Consider the following challenge-response protocol for $A$ to convince $B$ that he is indeed $A$. Here we are assuming:

  • at the start when the virtual circuit is being set up, $A$ has to convince $B$ that he is indeed $A$.
  • once a virtual circuit has been set up, the BG cannot alter messages in the middle.
  • $A$ and $B$ share a secret value $S$.

$B$ sends $A$ a nonce $N$.

$A$ calculates $C$ to be the first 64 bits of $N$ XORed with the first 64 bits of $S$.

$A$ returns $C$ back to $B$.

$B$ checks whether $C$ = first 64 bits of $N$ XORed with the first 64 bits of $S$.

If it is, $B$ accepts that $A$ is indeed $A$. is it good idea to use this kind of functionality?

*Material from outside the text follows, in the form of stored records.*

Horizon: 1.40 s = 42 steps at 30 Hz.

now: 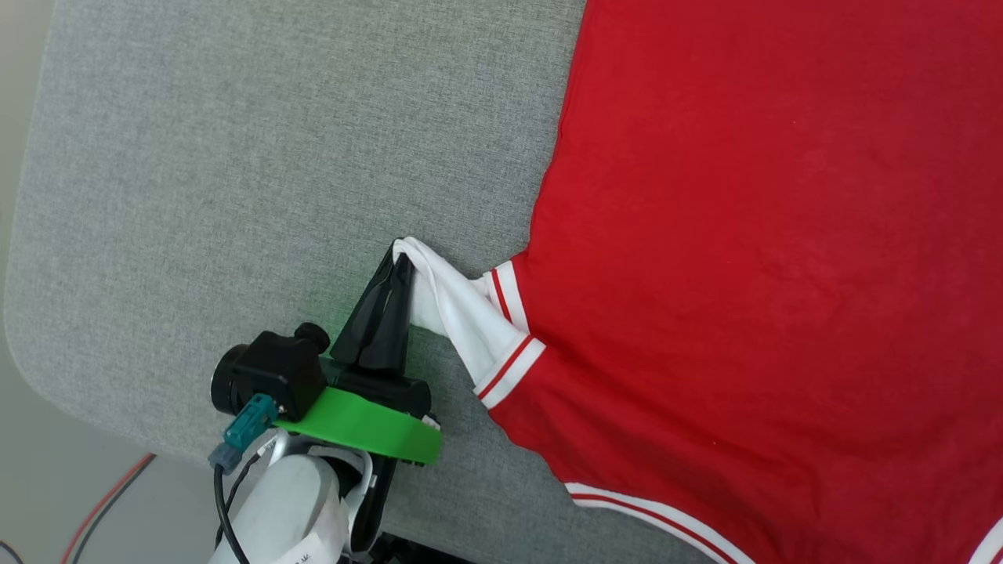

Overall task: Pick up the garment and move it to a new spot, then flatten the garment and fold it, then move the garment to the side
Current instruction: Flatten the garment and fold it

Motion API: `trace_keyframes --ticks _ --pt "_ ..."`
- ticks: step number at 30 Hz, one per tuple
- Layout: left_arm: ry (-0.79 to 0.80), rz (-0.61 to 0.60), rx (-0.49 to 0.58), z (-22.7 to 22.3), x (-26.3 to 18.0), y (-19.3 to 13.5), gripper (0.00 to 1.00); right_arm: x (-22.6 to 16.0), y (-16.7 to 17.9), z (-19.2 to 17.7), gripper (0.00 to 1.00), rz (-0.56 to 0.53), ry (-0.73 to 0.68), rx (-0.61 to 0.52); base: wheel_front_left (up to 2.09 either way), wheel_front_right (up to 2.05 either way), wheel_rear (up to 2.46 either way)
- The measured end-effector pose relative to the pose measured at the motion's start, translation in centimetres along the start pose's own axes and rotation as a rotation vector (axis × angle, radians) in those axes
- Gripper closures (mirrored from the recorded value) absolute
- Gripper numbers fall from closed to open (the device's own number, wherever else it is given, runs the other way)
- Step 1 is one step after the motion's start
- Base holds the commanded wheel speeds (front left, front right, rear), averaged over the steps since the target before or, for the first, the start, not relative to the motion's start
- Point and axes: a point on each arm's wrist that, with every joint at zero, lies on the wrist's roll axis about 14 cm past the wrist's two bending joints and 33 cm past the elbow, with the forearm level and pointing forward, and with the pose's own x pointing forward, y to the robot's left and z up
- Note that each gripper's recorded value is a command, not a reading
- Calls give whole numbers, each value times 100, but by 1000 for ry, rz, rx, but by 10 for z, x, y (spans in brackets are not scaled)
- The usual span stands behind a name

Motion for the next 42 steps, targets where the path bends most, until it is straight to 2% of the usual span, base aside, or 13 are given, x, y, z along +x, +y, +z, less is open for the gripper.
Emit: trace_keyframes --ticks 1,2,13,22,27,32,37,42 --pt "-2 1 -2 0 0 0 100 -1 0 0 85 -2 -7 -3 0 0 0" --pt "-3 0 -5 1 0 0 100 -2 -1 1 100 -4 -13 -5 0 0 0" --pt "-42 11 -14 14 -9 3 100 -36 18 11 100 29 -151 -55 0 0 0" --pt "-65 19 -28 23 -35 3 100 -108 7 -6 100 9 -274 -157 0 0 0" --pt "-97 5 -41 34 -47 -1 100 -149 -7 -39 100 -14 -309 -168 0 0 0" --pt "-115 -13 -38 41 -56 -5 100 -179 -18 -82 100 -35 -320 -129 0 0 0" --pt "-120 -41 -32 44 -61 -13 100 -200 -27 -142 100 -56 -295 -38 0 0 0" --pt "-129 -69 -25 49 -65 -20 100 -213 -26 -213 100 -70 -239 102 0 0 0"
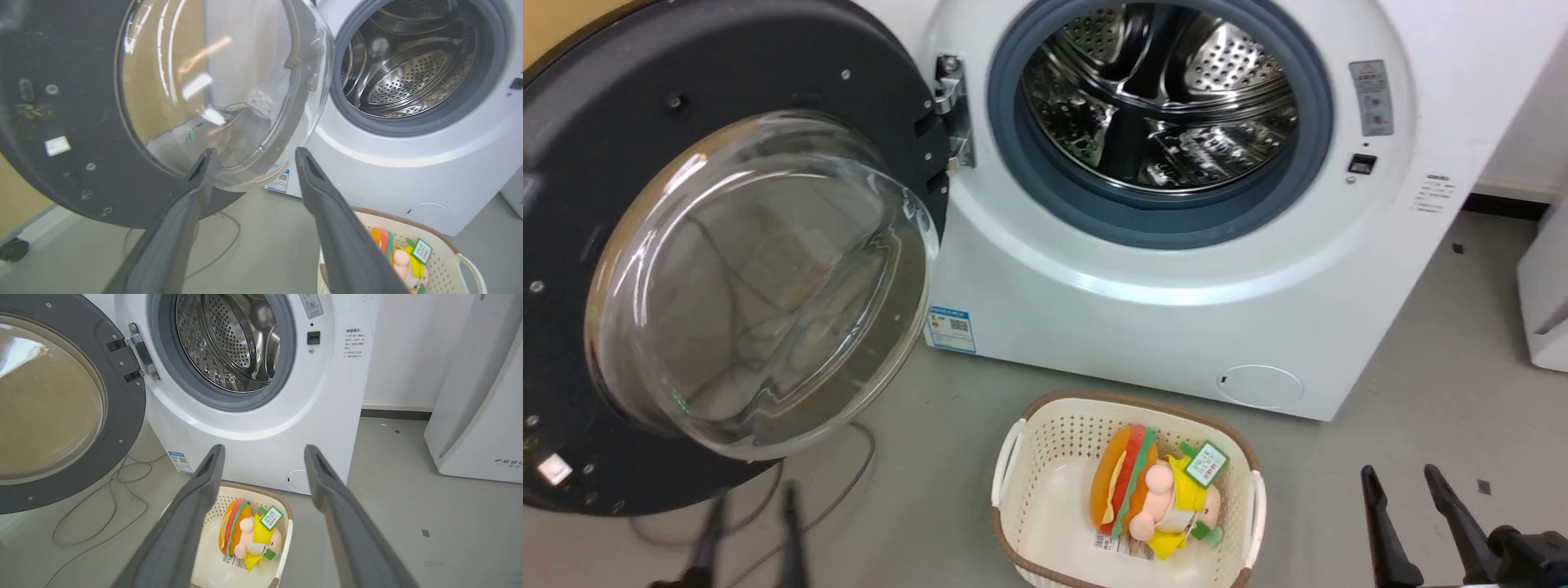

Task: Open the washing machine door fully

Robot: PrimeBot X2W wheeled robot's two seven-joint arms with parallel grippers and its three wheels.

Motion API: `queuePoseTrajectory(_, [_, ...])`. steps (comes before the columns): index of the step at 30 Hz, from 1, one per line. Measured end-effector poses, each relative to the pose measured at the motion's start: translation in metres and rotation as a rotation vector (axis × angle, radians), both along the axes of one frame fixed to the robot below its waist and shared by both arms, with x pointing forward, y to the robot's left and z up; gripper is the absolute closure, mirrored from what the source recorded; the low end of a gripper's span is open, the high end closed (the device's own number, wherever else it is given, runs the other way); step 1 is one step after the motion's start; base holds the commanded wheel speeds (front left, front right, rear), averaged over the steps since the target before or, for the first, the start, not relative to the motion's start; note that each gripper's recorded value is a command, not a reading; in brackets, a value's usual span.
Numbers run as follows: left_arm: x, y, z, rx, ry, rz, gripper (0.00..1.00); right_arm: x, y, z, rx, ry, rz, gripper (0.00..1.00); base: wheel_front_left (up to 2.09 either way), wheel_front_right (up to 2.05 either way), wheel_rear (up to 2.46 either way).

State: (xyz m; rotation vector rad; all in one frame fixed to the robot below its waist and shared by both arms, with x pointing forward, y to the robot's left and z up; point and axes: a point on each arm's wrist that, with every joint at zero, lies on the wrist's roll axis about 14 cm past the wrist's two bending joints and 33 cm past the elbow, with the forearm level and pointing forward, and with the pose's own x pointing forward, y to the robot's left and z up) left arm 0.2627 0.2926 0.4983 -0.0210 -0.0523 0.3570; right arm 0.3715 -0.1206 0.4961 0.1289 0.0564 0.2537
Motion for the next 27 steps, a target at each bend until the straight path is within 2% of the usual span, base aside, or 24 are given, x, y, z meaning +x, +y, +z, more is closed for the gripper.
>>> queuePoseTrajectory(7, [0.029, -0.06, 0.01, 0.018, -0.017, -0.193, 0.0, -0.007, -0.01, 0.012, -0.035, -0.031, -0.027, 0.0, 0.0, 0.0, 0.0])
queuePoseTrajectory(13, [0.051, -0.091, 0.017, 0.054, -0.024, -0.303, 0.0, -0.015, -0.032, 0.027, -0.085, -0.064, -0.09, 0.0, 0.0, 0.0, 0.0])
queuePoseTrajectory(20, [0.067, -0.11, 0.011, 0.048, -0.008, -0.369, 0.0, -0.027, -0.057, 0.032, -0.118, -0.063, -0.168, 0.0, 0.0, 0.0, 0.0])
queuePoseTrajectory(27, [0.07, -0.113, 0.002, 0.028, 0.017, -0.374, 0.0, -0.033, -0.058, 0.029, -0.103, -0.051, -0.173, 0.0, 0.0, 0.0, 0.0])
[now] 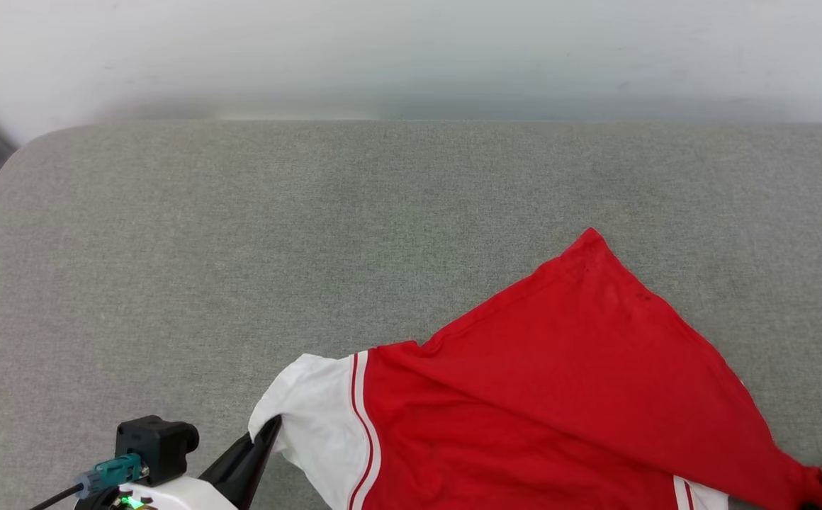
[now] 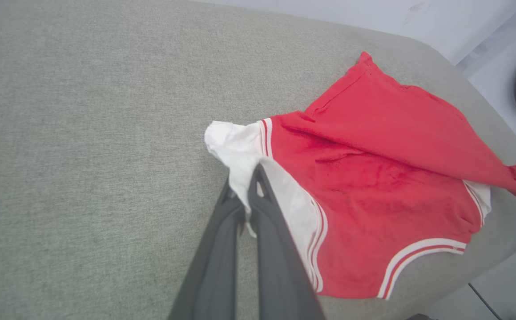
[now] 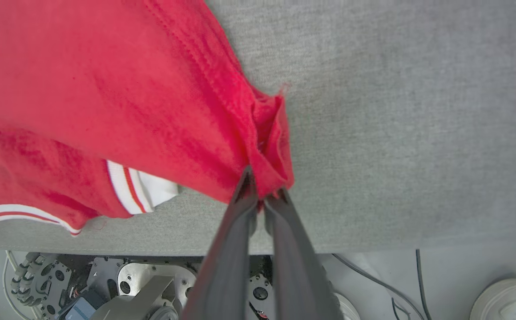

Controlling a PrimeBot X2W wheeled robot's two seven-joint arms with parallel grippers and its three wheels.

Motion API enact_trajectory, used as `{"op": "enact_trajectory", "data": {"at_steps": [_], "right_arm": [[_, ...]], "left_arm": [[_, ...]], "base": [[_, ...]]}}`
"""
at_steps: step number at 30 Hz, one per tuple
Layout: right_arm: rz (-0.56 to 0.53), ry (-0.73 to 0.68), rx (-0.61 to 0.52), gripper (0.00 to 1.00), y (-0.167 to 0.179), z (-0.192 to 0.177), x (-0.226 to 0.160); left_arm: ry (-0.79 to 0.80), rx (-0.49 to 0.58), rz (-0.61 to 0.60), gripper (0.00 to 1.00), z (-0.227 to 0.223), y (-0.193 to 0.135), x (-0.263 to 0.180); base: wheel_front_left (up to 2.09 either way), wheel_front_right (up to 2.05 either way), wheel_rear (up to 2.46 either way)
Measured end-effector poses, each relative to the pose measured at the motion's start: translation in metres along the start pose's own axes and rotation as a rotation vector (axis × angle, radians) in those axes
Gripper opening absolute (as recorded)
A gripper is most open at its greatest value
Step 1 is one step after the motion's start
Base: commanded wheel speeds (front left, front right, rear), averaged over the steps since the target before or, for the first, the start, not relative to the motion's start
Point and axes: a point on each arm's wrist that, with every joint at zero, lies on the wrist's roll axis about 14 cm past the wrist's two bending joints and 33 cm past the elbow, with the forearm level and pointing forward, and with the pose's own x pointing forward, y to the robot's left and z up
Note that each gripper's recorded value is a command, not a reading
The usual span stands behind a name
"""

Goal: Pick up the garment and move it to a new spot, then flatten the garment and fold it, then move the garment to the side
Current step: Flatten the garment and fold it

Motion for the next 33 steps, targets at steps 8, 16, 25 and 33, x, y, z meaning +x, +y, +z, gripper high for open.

  • $\begingroup$ I edited your question to improve the formatting - please review it to ensure that I did not accidentally modify the meaning of your question. $\endgroup$
    – Ella Rose
    Feb 4, 2018 at 0:48

1 Answer 1


Since N xor C reveals the first 64 bits of S, the secret cannot be reused. Also, a MITM attacker can observe the message sent from A to B then drop it. Then the protocol cannot restart with a new nonce. If you prefer a challenge-response protocol, maybe just use S to hash the nonce and send the result to the other party.